Dishonored dev says games can help curb violence

Choice can make "the player think about what they’re doing on screen"

Violent games have reclaimed their status as a global scapegoat for societal ills, and gamers and game makers are nigh-unilaterally trying to shut down the conversation. Dishonored developer Joe Houston thinks games are probably not part of the problem, but he wrote in a Rock, Paper, Shotgun guest editorial that they can and should be a bigger part of the solution.

"I argue that linear games that have a lack of personal ownership in game violence actually do so at the disadvantage of society," Houston wrote. "I don’t believe that game violence causes real world violence, but I do believe that it does little to prevent it. And games with meaningful (and potentially distasteful) choice just might do better because they stand a chance of making the player think about what they’re doing on screen."

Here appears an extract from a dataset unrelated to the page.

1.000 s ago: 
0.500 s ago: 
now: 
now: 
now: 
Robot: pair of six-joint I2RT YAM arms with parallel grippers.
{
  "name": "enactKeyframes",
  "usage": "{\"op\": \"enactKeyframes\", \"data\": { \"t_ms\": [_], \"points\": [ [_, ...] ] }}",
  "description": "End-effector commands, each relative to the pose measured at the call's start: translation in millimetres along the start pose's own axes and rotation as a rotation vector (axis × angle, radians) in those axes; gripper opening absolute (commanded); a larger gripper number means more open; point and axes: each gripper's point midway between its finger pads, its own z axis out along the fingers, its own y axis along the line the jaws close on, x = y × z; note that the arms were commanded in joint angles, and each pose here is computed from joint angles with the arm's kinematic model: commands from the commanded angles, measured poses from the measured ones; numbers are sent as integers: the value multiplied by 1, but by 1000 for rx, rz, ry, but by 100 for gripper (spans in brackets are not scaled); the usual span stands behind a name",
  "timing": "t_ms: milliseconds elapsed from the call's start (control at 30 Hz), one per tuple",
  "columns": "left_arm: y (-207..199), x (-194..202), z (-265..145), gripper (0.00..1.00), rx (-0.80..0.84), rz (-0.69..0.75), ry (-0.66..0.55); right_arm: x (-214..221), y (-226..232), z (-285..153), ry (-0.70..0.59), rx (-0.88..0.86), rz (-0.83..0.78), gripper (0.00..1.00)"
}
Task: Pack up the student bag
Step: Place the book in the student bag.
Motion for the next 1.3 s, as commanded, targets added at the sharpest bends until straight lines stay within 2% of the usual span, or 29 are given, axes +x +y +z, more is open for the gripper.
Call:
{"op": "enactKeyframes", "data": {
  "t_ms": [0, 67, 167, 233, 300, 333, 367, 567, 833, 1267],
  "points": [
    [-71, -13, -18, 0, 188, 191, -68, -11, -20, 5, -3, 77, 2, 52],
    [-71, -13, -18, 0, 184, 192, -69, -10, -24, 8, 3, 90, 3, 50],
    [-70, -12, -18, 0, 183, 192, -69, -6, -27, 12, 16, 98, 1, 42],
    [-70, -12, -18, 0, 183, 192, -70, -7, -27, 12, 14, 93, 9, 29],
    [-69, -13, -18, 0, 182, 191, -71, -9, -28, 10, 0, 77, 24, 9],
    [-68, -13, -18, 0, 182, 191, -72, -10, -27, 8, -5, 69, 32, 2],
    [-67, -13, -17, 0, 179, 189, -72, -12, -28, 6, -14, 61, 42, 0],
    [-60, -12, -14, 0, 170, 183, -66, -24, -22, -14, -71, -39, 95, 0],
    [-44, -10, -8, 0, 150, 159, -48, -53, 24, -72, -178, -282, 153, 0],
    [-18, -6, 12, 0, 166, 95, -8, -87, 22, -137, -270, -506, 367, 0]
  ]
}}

Houston (who has since left Arkane and founded his own studio) noted that Dishonored was one of few games to depict graphic violence which was not censored in Germany. While German Team Fortress 2 players explode into gears and springs instead of gibs, they can slash the throats of Dunwall's nobility just like anybody else.

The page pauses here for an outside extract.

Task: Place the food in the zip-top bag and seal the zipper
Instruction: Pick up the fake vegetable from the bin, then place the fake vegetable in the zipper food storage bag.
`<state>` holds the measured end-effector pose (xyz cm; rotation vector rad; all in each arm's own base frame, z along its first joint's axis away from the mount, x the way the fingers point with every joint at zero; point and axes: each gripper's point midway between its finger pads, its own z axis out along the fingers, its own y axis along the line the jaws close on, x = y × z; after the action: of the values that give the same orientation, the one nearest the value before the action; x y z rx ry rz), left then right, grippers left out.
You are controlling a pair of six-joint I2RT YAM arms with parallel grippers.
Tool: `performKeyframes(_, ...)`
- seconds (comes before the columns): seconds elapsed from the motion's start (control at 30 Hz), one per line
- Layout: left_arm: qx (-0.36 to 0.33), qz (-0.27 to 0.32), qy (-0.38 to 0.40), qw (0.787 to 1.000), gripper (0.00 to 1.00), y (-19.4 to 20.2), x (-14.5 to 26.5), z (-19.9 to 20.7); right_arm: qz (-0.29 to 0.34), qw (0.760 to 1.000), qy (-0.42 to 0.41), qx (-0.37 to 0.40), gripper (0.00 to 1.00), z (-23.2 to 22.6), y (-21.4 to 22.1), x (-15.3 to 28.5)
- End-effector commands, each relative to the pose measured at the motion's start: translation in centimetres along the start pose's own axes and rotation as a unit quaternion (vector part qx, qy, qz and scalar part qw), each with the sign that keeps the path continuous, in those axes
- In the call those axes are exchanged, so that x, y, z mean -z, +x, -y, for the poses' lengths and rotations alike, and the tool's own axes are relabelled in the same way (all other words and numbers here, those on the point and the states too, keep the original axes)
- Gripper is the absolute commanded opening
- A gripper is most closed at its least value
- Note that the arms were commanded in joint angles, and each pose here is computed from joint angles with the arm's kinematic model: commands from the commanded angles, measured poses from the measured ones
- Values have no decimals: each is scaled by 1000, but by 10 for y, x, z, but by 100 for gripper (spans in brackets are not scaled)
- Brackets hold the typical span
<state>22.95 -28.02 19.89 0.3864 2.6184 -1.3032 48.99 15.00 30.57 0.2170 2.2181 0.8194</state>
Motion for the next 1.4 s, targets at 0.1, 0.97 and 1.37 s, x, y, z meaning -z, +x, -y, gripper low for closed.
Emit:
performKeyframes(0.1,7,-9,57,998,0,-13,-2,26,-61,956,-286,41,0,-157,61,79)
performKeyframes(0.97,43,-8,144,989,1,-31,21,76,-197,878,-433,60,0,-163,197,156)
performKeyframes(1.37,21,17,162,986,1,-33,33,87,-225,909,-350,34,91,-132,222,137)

"One could argue this is largely because the game can be played without killing anyone. This doesn’t change all the things you might do in the game, but simply by knowing that it allows non-violence you find that every violent act you choose is cast in a sobering light."

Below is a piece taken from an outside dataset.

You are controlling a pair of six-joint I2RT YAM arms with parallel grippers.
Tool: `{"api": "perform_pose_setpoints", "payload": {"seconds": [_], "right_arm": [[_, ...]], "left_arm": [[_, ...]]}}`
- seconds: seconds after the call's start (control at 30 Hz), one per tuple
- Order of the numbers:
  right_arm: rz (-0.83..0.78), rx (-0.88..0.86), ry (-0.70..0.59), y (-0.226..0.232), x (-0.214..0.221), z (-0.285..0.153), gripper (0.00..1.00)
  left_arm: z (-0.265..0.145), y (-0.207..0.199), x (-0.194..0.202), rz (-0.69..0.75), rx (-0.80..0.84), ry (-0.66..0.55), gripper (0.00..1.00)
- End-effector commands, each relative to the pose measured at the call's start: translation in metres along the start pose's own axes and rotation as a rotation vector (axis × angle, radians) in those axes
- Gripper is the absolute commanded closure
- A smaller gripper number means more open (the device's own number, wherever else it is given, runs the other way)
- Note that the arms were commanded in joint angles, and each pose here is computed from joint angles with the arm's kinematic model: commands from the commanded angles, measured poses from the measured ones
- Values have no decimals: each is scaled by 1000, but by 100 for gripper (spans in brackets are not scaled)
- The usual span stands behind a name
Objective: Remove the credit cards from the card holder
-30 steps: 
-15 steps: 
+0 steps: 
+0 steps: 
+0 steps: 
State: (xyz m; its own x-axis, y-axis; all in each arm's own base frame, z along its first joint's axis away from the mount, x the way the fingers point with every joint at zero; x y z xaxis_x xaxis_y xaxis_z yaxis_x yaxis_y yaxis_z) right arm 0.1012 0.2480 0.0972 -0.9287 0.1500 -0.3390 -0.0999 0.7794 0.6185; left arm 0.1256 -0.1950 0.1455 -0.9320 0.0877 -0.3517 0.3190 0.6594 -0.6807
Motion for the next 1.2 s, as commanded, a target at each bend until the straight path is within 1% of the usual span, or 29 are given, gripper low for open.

"In light of the recent gun violence in the U.S. and the resultant anti-game talk that has stemmed from it, it’s important as gamers not to simply retreat to the easy reaction, that games aren’t a part of the problem. While I think that might be true (after personal examination), I think it’s a pity to stop there. Too often we think about what we might lose as players and developers if forced to engage in that conversation, becoming blinded by the fear of censorship. As a result we miss out on more creative and effective ways to be a part of the solution."